**Activity:** Look for the string "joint" in the data below, and copy each line that holds it.

**Stored data:**
★ ★ ★ ★ ★ ★ ★
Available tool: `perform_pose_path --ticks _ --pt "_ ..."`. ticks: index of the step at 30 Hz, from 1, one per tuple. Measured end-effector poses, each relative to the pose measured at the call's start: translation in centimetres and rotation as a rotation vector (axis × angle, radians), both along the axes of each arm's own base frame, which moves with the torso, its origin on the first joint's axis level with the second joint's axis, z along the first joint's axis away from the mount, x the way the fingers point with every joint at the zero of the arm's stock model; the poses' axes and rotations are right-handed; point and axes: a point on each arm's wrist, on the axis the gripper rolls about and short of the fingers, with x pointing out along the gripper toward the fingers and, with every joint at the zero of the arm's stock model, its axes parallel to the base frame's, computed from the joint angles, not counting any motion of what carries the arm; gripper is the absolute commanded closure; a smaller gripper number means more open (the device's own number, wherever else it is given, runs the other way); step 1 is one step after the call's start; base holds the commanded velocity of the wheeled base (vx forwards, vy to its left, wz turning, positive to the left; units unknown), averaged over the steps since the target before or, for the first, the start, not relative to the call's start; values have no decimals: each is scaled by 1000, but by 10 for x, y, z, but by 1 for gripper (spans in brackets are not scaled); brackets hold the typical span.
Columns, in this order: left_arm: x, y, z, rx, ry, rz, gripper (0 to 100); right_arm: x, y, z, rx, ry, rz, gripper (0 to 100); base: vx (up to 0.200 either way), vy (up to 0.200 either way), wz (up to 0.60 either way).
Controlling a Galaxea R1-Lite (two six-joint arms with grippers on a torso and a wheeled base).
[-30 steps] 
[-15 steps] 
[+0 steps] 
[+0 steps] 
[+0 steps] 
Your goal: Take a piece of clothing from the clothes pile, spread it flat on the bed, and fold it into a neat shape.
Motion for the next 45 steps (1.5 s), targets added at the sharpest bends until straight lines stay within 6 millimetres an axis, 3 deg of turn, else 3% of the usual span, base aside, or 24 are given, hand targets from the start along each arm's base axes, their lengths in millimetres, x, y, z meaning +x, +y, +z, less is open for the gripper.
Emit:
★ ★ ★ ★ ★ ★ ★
**Reply to the exercise:**
Available tool: `perform_pose_path --ticks _ --pt "_ ..."`. ticks: index of the step at 30 Hz, from 1, one per tuple. Measured end-effector poses, each relative to the pose measured at the call's start: translation in centimetres and rotation as a rotation vector (axis × angle, radians), both along the axes of each arm's own base frame, which moves with the torso, its origin on the first joint's axis level with the second joint's axis, z along the first joint's axis away from the mount, x the way the fingers point with every joint at the zero of the arm's stock model; the poses' axes and rotations are right-handed; point and axes: a point on each arm's wrist, on the axis the gripper rolls about and short of the fingers, with x pointing out along the gripper toward the fingers and, with every joint at the zero of the arm's stock model, its axes parallel to the base frame's, computed from the joint angles, not counting any motion of what carries the arm; gripper is the absolute commanded closure; a smaller gripper number means more open (the device's own number, wherever else it is given, runs the other way); step 1 is one step after the call's start; base holds the commanded velocity of the wheeled base (vx forwards, vy to its left, wz turning, positive to the left; units unknown), averaged over the steps since the target before or, for the first, the start, not relative to the call's start; values have no decimals: each is scaled by 1000, but by 10 for x, y, z, but by 1 for gripper (spans in brackets are not scaled); brackets hold the typical span.
Controlling a Galaxea R1-Lite (two six-joint arms with grippers on a torso and a wheeled base).

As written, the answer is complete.